Requirement:
What is needed is the number of lines below that contain the word "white", with no other output.
__________
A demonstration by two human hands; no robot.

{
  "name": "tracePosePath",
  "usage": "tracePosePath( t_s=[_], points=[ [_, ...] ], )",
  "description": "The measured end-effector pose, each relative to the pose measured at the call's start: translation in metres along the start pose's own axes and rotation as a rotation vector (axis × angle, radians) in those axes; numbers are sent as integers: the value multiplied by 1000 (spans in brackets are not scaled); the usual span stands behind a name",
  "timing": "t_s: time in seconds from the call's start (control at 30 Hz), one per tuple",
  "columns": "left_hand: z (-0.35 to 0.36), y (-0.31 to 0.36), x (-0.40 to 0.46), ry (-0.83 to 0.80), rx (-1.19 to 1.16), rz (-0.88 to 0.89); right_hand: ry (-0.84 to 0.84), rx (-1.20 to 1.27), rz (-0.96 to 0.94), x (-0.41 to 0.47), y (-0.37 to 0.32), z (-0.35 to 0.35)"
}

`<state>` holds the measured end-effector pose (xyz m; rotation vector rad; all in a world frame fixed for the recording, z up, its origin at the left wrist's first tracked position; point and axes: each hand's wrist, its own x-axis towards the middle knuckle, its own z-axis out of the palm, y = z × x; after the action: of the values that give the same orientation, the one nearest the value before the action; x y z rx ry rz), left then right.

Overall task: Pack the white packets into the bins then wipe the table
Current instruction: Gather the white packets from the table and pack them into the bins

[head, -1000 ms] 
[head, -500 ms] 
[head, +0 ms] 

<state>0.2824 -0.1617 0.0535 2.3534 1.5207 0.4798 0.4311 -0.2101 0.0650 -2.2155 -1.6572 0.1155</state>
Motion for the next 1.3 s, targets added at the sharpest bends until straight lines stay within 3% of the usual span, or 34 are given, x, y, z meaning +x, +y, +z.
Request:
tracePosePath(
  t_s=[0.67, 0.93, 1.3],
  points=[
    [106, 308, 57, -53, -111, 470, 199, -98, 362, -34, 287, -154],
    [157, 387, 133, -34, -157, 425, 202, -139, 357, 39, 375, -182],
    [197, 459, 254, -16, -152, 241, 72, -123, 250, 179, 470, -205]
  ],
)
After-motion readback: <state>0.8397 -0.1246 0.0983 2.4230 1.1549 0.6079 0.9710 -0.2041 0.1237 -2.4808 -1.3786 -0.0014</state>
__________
Reply to the exercise:
2